» Requirement: Your output should be the entries below, from the first line up to and including the line with "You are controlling", reproduced exactly and with no other lines.

========

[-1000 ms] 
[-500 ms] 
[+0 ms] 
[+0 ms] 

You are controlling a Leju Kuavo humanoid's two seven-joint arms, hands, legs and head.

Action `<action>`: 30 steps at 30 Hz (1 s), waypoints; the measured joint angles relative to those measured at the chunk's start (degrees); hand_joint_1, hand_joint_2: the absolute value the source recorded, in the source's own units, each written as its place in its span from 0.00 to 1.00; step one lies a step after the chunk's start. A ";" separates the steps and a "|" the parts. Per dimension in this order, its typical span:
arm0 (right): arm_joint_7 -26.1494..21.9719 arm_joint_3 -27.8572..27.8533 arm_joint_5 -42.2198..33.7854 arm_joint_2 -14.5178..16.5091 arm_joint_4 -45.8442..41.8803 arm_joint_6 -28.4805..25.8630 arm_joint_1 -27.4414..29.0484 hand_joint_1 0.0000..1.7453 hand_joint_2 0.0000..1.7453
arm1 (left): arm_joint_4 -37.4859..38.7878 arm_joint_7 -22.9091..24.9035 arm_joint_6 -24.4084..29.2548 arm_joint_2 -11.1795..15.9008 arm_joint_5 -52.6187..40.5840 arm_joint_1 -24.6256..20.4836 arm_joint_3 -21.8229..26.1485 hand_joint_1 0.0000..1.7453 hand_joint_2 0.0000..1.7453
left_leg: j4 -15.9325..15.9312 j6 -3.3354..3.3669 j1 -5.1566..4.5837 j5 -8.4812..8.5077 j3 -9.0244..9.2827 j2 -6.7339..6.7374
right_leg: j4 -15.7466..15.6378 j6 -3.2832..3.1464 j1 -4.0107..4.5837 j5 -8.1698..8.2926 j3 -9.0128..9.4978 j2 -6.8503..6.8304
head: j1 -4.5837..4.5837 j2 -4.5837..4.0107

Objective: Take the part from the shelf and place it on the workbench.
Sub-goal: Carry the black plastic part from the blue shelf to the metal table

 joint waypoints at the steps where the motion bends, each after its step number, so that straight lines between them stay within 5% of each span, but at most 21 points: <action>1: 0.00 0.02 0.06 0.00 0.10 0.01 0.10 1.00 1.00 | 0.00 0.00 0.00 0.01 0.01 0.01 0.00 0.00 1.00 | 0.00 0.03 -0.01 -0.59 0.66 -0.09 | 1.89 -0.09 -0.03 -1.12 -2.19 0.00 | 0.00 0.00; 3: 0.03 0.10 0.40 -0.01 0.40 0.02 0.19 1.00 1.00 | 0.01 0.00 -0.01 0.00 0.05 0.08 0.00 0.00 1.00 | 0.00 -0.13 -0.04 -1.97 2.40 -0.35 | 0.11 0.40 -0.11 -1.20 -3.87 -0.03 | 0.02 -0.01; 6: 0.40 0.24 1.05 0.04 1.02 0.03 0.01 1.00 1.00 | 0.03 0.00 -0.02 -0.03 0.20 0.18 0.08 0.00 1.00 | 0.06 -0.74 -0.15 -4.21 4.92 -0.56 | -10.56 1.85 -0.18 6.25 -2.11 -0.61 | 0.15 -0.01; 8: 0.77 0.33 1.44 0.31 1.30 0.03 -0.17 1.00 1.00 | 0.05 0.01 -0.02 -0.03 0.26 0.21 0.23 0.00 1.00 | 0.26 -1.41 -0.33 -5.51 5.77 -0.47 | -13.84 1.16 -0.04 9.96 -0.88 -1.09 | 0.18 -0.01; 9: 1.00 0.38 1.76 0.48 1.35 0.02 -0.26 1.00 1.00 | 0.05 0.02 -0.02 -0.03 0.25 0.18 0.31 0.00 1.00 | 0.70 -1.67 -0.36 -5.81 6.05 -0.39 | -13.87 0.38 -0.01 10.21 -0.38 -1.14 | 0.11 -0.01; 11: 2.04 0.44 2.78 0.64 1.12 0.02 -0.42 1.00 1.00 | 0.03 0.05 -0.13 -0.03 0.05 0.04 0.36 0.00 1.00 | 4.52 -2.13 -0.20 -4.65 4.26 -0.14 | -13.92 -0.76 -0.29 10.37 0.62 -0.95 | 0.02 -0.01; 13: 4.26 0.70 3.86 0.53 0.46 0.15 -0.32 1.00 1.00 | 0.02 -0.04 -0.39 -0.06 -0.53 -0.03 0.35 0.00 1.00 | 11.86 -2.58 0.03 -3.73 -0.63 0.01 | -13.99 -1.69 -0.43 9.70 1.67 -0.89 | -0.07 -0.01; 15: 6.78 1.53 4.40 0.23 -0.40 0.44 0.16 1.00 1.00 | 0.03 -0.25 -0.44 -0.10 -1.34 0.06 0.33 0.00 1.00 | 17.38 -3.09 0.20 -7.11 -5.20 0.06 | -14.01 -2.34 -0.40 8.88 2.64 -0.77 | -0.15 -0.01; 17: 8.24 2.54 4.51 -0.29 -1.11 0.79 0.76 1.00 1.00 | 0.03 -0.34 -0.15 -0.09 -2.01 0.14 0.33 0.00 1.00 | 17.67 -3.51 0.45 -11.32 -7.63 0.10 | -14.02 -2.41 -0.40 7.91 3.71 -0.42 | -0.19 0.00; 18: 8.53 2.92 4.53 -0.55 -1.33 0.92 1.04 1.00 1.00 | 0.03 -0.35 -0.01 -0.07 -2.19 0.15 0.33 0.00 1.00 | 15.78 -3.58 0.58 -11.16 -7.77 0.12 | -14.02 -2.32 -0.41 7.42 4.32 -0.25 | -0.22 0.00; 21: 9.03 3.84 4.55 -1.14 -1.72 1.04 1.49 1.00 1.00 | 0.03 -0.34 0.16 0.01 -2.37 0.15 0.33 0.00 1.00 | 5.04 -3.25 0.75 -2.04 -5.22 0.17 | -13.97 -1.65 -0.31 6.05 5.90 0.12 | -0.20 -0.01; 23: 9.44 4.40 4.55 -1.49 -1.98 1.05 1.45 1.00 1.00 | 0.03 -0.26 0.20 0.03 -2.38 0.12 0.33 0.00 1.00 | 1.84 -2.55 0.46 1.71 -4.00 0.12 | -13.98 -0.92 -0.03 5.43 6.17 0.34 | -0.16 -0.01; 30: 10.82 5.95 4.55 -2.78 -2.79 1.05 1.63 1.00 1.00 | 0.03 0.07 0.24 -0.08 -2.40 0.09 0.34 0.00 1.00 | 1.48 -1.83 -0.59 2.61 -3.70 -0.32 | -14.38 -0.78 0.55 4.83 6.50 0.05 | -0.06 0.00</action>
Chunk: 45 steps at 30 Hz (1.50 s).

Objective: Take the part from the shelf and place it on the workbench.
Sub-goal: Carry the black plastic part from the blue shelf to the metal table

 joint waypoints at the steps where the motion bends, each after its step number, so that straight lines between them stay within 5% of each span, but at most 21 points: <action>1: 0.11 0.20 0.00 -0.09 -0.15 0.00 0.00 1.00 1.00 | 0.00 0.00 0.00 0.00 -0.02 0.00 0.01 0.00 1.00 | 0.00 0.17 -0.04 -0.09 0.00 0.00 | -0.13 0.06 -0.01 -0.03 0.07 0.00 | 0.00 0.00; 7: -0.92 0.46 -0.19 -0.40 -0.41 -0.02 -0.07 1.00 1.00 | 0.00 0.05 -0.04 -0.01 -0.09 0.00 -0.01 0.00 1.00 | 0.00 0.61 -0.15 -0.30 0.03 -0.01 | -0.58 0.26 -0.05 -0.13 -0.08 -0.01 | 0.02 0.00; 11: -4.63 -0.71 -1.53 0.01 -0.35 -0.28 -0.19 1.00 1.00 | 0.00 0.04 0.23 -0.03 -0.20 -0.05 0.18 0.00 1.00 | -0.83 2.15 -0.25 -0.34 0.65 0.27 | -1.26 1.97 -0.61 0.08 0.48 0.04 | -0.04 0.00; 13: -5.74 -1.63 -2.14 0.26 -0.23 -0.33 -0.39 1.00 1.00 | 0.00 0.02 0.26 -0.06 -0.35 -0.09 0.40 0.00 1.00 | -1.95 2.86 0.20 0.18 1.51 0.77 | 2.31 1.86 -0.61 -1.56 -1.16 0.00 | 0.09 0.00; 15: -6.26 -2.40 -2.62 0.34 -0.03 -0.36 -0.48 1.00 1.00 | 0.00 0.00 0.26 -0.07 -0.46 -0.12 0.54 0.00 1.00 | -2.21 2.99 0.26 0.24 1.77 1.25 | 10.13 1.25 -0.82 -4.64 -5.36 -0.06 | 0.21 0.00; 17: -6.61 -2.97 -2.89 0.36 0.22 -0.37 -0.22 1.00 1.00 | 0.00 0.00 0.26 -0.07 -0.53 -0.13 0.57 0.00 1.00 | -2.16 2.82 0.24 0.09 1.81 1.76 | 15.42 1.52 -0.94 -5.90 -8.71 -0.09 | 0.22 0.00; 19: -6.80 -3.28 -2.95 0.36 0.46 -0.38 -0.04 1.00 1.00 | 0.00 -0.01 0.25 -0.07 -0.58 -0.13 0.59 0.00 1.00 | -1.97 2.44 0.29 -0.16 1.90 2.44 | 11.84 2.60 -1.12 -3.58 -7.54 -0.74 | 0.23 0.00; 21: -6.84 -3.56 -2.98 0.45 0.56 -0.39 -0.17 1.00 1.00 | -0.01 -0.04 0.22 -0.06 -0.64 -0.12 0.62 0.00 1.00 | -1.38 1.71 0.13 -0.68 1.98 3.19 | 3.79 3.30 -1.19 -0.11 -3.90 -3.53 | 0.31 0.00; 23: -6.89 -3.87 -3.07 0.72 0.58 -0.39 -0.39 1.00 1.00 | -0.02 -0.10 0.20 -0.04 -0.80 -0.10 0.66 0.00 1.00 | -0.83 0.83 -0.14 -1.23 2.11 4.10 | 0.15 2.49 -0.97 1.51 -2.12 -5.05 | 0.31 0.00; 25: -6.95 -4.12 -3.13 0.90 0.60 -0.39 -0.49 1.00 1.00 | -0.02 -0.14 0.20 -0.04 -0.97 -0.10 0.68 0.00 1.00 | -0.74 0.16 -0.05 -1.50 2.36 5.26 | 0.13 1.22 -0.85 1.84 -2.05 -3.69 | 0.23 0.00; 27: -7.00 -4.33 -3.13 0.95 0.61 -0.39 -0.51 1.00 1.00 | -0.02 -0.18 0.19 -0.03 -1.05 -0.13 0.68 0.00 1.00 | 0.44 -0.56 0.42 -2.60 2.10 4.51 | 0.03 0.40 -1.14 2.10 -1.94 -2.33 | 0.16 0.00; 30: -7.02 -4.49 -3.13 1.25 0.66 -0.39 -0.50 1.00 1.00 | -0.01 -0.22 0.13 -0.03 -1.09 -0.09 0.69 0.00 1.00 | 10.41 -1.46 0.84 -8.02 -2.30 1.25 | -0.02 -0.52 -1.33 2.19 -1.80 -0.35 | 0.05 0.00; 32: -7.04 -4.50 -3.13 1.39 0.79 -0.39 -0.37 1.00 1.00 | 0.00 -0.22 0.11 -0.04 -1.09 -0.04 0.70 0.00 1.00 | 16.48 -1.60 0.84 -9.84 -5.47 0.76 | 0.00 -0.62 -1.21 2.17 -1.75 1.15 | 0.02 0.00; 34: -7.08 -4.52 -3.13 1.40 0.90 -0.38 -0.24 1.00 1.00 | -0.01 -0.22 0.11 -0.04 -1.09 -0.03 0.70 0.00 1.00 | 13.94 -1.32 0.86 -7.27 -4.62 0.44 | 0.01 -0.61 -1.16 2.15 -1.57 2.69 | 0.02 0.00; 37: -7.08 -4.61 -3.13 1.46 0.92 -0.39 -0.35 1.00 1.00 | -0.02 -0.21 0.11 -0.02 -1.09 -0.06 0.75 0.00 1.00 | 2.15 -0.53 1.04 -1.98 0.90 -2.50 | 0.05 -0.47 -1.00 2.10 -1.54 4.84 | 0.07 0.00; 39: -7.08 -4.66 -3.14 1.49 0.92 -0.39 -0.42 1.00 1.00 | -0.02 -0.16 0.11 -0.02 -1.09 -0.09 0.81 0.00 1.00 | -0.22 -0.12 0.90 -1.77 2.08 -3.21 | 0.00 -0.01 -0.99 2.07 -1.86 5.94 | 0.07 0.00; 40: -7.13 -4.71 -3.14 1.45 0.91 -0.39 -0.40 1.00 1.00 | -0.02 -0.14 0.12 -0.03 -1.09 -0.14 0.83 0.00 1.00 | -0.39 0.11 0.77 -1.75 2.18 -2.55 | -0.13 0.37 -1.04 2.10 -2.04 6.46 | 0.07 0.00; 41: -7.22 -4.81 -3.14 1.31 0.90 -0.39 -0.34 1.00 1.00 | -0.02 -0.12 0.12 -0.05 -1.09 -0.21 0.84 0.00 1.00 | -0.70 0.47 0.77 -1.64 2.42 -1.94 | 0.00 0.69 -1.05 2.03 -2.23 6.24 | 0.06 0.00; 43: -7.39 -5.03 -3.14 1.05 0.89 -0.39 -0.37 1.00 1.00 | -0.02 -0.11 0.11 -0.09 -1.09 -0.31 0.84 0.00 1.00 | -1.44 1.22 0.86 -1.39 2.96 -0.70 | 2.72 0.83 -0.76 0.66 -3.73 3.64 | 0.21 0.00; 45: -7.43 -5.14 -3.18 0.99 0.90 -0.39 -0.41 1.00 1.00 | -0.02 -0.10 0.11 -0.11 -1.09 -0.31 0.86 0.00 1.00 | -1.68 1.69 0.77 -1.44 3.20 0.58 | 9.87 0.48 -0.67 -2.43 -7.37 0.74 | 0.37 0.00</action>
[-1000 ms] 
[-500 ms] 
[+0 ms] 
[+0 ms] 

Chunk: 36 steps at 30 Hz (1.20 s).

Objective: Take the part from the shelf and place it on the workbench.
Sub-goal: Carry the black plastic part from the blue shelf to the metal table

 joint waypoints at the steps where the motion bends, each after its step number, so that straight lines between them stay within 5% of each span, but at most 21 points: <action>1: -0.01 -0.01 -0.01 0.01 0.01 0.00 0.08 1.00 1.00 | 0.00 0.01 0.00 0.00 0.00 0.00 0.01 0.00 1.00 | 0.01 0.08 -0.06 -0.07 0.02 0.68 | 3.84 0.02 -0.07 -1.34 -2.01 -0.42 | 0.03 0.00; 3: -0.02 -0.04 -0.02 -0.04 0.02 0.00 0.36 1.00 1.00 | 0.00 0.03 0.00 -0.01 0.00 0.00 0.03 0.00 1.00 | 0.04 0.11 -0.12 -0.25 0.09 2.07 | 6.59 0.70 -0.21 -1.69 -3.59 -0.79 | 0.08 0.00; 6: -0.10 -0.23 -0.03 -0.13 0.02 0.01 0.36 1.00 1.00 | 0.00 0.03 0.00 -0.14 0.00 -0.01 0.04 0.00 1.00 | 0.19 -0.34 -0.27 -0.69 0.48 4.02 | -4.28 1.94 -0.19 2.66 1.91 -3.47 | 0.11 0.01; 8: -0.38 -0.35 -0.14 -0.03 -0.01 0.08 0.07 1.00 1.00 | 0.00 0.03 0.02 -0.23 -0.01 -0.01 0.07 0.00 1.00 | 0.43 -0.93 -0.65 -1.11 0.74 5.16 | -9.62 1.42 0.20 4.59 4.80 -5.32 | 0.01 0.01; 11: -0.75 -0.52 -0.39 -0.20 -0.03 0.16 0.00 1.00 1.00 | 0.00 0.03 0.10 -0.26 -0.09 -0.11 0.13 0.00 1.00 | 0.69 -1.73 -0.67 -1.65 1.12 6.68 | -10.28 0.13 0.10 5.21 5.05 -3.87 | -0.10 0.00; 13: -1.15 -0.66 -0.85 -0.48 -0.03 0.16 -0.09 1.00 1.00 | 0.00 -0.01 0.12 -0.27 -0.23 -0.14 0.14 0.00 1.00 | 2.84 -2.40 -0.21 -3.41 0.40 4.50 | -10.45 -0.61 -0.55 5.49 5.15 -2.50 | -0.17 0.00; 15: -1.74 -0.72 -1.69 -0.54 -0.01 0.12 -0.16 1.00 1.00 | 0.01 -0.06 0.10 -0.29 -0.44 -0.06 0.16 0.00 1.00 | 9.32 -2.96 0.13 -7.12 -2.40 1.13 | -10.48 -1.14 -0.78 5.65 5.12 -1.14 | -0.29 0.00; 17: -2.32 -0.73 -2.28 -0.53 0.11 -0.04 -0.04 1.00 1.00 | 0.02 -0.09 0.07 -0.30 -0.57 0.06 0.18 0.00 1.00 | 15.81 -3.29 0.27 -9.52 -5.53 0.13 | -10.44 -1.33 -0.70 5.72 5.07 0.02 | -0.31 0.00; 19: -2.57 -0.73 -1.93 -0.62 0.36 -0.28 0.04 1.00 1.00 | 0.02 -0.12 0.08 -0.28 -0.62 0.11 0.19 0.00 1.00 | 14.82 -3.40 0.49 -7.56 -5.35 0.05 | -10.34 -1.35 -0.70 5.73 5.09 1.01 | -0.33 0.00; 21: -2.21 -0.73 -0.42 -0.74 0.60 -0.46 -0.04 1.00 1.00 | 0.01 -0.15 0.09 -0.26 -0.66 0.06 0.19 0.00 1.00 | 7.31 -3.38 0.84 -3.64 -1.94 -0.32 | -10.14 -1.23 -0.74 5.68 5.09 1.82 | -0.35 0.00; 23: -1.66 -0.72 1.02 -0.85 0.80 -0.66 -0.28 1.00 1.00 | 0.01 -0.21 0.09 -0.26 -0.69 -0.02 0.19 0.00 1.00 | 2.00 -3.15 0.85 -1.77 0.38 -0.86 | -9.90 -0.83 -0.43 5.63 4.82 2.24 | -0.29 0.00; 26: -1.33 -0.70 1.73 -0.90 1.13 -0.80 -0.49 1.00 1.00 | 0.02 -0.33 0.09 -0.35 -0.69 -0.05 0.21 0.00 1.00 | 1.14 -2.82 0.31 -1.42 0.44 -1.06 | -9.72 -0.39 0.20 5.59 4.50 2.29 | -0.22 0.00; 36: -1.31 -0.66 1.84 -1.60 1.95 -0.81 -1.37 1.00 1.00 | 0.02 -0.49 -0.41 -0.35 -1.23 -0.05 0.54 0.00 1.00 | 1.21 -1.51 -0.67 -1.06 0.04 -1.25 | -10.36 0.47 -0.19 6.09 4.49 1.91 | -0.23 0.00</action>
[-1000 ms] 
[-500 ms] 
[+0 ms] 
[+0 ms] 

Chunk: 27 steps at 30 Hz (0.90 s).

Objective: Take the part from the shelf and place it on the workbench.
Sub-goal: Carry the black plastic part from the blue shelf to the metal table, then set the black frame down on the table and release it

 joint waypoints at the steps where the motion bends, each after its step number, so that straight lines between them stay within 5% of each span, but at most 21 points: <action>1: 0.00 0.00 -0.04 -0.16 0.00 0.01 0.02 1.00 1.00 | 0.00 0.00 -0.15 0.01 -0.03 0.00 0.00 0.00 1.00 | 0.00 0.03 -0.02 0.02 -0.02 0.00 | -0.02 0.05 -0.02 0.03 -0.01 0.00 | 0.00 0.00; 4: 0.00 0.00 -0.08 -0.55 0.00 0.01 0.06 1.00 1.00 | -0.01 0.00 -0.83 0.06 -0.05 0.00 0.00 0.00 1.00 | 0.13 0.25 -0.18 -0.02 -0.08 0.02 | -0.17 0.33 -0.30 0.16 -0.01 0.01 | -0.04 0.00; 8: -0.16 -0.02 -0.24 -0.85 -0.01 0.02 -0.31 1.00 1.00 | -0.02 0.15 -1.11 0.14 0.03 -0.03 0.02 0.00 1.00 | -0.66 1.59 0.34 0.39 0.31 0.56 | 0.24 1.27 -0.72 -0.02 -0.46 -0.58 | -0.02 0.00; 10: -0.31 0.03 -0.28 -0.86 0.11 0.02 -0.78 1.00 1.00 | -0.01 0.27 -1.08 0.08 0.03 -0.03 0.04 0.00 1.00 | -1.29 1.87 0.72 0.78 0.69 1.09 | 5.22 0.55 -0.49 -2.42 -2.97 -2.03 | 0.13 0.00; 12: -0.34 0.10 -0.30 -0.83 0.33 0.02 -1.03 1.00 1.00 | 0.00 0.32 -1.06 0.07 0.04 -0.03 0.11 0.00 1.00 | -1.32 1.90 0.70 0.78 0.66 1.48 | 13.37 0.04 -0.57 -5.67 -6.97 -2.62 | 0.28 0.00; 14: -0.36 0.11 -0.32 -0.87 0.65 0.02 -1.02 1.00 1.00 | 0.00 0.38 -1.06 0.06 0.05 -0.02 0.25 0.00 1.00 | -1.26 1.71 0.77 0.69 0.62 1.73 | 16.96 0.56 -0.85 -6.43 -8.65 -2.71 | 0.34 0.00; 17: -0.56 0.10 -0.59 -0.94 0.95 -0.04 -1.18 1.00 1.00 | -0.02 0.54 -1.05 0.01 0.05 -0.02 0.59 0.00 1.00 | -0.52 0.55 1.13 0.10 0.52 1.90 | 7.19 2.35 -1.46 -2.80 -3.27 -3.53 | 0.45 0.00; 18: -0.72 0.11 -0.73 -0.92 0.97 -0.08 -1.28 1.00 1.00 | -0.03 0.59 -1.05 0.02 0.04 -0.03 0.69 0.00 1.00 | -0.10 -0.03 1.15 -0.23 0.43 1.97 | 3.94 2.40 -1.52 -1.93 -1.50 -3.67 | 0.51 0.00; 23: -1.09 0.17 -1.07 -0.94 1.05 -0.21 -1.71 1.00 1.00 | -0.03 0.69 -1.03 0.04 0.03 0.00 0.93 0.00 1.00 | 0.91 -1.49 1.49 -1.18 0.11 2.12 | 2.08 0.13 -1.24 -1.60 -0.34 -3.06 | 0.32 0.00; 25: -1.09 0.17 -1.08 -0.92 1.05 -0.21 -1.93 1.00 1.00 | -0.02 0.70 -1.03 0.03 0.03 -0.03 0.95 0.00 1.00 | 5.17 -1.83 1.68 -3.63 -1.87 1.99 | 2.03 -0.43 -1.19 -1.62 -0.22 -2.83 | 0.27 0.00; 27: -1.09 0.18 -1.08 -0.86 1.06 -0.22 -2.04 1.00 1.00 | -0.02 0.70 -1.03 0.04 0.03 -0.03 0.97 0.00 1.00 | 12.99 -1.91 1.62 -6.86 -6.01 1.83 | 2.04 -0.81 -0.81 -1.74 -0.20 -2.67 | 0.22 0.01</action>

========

» Response:
[-1000 ms] 
[-500 ms] 
[+0 ms] 
[+0 ms] 

You are controlling a Leju Kuavo humanoid's two seven-joint arms, hands, legs and head.

Nothing else is needed to finish the exercise.